Exotik spielte auch im Jazz eine wichtige Rolle zum Erfolg. So wurde im Cottom Club durch die Einrichtung und die Kostüme bewusst das Klischee von „wilden Negersklaven“ aus den Südstaaten reproduziert.  Schwarze waren aber nur als Musiker und Tänzer willkommen und nicht als Gäste. Trotzdem traten dort die besten Künstler der Zeit auf, wie Duke Ellington:

Je mehr Tango seine afrikanische Einflüsse, wie bei Milonga oder Candombe, betont, um so mehr verschwindet die Grenze zwischen Tango und Swing. So lassen sich die Bewegungen und Figuren aus Charleston auch gut zu Milonga tanzen. Tänzerisch erinnert das das Candombe-Video überhaupt nicht am Tango sondern eher an Josephine Baker, der Ikone des Charleston in den 20er Jahren:


Berühmt ist sie vollen durch den Tanz im Bananen-Rock.

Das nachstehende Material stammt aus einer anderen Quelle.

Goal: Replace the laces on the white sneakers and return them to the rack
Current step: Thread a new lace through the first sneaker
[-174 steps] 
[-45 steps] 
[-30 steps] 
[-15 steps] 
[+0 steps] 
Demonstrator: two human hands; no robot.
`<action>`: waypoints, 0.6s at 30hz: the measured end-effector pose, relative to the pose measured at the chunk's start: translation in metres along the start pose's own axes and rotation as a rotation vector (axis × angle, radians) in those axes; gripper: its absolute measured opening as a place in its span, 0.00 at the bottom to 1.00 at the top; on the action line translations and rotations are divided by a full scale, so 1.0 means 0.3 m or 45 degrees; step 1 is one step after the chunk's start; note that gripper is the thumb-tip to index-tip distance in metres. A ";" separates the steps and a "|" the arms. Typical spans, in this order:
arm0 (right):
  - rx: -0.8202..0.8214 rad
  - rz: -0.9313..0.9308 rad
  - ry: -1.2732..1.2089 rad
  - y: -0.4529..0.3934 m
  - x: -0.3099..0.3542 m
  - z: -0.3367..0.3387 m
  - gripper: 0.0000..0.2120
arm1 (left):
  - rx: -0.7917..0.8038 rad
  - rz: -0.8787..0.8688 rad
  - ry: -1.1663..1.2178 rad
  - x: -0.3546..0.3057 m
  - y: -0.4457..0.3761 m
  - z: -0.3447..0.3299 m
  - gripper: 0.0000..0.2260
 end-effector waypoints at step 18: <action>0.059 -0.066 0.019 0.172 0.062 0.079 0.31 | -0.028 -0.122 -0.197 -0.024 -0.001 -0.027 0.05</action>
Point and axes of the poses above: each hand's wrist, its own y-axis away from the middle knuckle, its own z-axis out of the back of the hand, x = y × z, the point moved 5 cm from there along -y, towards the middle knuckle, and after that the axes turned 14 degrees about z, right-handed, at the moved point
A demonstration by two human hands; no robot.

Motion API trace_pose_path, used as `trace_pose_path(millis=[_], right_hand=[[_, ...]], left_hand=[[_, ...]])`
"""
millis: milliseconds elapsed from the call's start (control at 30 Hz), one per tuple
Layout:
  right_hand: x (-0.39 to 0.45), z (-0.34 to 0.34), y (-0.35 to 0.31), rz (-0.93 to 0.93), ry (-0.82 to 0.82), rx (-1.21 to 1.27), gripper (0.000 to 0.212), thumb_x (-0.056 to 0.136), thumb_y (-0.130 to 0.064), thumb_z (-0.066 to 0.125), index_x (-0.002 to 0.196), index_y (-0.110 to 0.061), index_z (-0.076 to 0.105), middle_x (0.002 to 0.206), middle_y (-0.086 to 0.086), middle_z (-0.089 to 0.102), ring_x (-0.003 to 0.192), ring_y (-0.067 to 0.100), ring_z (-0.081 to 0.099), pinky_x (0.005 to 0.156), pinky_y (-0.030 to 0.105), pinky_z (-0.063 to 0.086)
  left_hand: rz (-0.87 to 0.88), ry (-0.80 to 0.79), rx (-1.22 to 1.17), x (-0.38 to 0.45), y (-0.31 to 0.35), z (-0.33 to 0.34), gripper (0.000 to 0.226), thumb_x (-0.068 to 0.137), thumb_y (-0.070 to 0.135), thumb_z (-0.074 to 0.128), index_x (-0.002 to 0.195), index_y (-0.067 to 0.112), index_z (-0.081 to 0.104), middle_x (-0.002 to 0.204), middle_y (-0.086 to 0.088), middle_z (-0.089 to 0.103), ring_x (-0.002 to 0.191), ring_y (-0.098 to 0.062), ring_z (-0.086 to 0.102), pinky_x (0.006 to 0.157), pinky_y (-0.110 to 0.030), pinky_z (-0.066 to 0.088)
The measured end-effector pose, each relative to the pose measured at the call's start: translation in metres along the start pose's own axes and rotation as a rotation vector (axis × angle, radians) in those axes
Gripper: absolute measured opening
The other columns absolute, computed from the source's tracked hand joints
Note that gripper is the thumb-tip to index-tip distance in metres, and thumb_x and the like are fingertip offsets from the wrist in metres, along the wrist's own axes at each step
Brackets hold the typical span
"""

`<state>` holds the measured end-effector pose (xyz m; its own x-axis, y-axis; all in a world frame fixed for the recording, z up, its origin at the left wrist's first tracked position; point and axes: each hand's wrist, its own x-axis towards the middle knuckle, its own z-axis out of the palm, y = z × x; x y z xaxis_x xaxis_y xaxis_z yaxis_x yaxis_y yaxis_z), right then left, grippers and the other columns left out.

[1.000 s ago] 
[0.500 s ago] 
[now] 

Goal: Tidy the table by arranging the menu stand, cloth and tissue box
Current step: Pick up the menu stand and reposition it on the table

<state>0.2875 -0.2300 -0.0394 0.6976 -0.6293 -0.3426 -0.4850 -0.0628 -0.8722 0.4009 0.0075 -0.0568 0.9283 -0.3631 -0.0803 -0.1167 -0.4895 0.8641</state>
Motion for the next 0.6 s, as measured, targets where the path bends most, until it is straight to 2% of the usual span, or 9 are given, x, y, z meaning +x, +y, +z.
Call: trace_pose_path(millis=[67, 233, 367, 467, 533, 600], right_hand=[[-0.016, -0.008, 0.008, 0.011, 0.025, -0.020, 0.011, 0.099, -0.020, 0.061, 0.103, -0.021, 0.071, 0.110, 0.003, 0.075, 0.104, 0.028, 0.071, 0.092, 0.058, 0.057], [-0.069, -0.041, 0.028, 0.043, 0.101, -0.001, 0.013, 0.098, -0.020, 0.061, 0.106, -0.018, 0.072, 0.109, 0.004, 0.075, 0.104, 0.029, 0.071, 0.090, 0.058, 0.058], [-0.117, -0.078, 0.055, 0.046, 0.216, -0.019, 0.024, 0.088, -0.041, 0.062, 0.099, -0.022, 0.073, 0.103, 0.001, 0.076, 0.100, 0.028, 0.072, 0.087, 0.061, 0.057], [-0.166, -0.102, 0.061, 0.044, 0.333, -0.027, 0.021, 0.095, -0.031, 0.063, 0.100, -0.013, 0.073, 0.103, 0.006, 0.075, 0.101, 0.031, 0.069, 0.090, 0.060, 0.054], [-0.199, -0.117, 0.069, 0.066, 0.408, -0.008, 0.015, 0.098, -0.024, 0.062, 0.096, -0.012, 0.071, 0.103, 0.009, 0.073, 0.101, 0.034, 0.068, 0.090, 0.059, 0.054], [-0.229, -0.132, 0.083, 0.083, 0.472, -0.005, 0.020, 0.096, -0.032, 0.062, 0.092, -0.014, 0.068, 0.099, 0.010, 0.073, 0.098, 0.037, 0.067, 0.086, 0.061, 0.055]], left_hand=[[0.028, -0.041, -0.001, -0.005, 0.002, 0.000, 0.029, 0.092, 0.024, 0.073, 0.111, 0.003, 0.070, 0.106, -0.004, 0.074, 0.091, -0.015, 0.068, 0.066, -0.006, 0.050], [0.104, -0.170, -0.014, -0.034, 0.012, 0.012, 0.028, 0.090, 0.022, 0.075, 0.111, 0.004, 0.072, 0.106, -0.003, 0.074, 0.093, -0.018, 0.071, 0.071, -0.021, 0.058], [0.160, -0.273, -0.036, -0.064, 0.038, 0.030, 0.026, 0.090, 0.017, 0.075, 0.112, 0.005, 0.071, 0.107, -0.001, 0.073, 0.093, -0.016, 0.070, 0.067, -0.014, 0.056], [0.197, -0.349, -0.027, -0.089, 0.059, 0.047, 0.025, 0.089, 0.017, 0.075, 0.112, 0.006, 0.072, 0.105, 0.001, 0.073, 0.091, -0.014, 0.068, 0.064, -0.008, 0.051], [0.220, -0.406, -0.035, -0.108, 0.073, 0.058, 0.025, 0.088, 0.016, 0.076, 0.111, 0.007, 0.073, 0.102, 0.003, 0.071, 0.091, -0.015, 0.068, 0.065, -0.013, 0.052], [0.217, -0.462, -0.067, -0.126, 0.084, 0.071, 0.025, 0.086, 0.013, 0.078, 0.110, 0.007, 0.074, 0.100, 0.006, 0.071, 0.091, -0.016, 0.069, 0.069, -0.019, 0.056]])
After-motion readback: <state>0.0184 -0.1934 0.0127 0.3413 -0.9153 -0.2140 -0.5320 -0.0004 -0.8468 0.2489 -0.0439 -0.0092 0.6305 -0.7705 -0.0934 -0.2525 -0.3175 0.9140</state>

Erotische Wirkung nicht durch körperliche Nähe wie im Tango, sondern durch Hüftschwung und Ausdruck erzeugt. Josephine Baker ist bis heute Inspiration von Charleston-Tänzer und vor allem auch von Burlesque-Tänzerinnen wie Sharon Davis und Sweet Chili

Josephine Baker hat den Tanzstil der 20er Jahre, Charleston, mit viel Erotik verbunden. Jedoch wurde dieser wilde und ungezwungene Tanzstil in vielen unterschiedlichen Ausformungen getanzt. Mit den Füßen wird kick und mit die Händen werden durch die Luft gewirbelt. Erlaub ist was Spaß mach und zur Musik passt:

Hier das Lied, Chaleston vom Pual Whiteman Orchester, das dem Tanz seinen Namen gabt mit ein paar grundlegenden Schritten:

Auch wenn es sicherlich auch andere Tänze  zu dieser Zeit gibt bildet er die Grundlage und Inspiration aller weiteren Swing-Tänze die danach kommen. Hier einige grundlegende Schritte zum Mittanzen.

Charleston war zuerst ein Solo-Tanz, der später auch zu zweit getanzt wurde. Im Gegensatz zu Tango, der nur als Paar-Tanz vorstellbar ist, wechselt man teilweise bei Swing-Tänzen zwischen Solo- und Paar-Tanz hin und her. Viele Bewegungen, die sogenannten Moves sind daher auch einzeln tanzbar und übbar.  Dies eröffnet den Tanzpaaren neue tänzerische Ausdrückmöglichkeiten! So kann der Führende einen Break oder einen drastischen Wechseln in der Musik da zu nützen ein Solo einzulegen. Im Solotanz erfolgt die tänzerische Kommunikation durch „Empathy“. Ich finde dies ein sehr schönes Konzept im Swing-Tanz. Anstelle einer direkten Führung tritt wörtlich übersetzt, die Bereitschaft sich einzufühlen! Das bedeutet ein Partner macht eine Bewegung vor und das Gegenüber (Leader oder Follower, im Swing spricht man meistens nicht von Mann oder Frau oder Führender und Folgende und benutzt gleich die englischen Begriffe) ahmt sie nach oder ergänzt diese Bewegung sinnvoll.